Stolen

 

 


My thighs were stolen from me during the night of August 3rd a few years
ago. It was just that quick. I went to sleep in my body and woke up with
someone else's thighs. The new ones had the texture of cooked oatmeal.

Who would have done such a cruel thing to legs that had been wholly, if
imperfectly, mine for years? Whose thighs were these? What happened to
mine?

I spent the entire summer looking for them. I searched, In vain, at pools
and beaches, anywhere I might find female limbs exposed.

I became obsessed. I had nightmares filled with cellulite and flesh that
turns to bumps in the night. Finally, hurt and angry, I resigned myself to
living out my life in jeans and Sheer Energy pantyhose.

Then, just when my guard was down, the thieves struck again.

My buns were next. I knew it was the same gang because they took pains to
match my new derriere (although badly attached at least 3 inches lower
than the original) to the thighs they had stuck me with earlier. Now my rear
complimented my legs lump for lump.

Frantic, I prayed that long skirts would stay in fashion.

It was 2 years ago when I realized my arms had been switched. One morning
while fixing my hair, I watched horrified, but fascinated, as the flesh of
myupper arms swung to and fro with the motion of the hairbrush. This was
really getting scary. My body was being replaced, cleverly and fiendishly,
one section at a time.

Age? Age had nothing to do with it. Age was supposed to creep up,
unnoticed and intangible, something like maturity...NO, I was being attacked,
repeatedly and without warning.

During one spring, my attention was riveted to upper arms, female arms. I
studied them from every angle, being careful not to raise mine in public
nor flatten them too tightly against my body. In private I held them straight
out and did endless circles that would have tightened my real arms but did
nothing for these Silly-Putty caricatures.

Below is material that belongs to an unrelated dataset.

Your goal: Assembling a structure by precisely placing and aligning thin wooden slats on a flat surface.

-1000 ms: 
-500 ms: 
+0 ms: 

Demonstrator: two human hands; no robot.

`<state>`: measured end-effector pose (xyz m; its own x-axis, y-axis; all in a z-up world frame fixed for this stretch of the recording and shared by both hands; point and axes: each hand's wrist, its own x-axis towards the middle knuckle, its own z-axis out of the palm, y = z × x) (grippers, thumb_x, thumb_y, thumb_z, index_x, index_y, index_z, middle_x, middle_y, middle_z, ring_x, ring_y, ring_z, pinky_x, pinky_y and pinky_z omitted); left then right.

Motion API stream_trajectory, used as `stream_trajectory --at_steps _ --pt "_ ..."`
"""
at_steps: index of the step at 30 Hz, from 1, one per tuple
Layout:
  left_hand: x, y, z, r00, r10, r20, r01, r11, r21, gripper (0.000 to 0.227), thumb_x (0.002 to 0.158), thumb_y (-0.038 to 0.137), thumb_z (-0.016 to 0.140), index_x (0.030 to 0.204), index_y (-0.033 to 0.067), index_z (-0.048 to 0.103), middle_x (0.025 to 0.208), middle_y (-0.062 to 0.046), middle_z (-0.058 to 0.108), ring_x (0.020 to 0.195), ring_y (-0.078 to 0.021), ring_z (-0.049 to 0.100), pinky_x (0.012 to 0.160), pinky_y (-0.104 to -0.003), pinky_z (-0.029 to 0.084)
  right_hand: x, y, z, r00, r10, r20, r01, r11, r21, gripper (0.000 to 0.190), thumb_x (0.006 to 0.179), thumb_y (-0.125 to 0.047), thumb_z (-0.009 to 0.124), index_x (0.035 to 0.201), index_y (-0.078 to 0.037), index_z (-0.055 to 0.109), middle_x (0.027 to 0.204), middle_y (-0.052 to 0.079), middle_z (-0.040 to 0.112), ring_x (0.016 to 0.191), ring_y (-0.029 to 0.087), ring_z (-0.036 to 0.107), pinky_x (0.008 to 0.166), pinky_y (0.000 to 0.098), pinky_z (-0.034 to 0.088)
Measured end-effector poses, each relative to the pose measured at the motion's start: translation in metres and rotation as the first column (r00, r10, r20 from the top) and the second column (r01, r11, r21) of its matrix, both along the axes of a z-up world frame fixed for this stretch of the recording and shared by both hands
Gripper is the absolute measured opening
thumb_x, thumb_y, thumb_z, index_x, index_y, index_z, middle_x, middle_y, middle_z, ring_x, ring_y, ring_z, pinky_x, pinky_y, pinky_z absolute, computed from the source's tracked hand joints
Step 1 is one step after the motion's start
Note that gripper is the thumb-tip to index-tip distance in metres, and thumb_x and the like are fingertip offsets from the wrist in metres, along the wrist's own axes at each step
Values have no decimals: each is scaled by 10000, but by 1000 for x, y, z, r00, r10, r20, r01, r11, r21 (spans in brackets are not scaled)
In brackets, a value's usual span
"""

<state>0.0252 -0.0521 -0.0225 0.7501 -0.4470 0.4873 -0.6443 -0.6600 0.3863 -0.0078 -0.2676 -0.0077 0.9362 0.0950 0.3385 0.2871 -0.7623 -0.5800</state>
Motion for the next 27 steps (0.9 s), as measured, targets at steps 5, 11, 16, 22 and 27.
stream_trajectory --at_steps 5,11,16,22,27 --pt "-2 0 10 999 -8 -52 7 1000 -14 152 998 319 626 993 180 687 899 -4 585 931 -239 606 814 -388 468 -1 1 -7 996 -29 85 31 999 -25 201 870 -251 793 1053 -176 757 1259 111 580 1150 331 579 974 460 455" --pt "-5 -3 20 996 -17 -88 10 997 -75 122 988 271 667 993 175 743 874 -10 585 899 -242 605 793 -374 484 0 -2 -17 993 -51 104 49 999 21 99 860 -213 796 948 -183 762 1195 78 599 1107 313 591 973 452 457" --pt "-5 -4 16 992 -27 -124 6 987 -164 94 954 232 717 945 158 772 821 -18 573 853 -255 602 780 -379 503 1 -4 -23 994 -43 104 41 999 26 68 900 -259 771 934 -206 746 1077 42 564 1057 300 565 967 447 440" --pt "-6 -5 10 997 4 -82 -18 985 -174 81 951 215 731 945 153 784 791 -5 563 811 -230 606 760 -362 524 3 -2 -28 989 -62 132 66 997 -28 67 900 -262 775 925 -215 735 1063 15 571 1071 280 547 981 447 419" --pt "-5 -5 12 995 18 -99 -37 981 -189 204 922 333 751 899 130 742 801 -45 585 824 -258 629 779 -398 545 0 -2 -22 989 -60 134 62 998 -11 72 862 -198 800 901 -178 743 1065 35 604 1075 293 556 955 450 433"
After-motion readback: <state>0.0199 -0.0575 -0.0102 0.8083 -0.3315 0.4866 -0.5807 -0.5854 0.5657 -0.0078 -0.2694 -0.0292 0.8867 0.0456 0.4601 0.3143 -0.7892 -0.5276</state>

In the end, in deepening despair, I gave up my T-shirts. What could they do
to me next? In short order my eyes began to remind people that they needed
a new pair of Hush Puppies. My poor neck disappeared more quickly than the
Thanksgiving turkey it now reminded me of.

That's why I've decided to tell my story; I can't take on the medical
profession by myself. Women of America, wake up and smell the coffee!

That isn't really "plastic" those surgeons are using. You know where they're
getting those replacement parts, don't you? The next time you suspect
someone has had a face "lifted", look again. Was it lifted from you? Check
out those tummy tucks and buttocks raising. Look familiar? Are those
your eyelids on that movie star? I think I finally may have found my thighs.
I hope Cindy Crawford paid a really good price for them.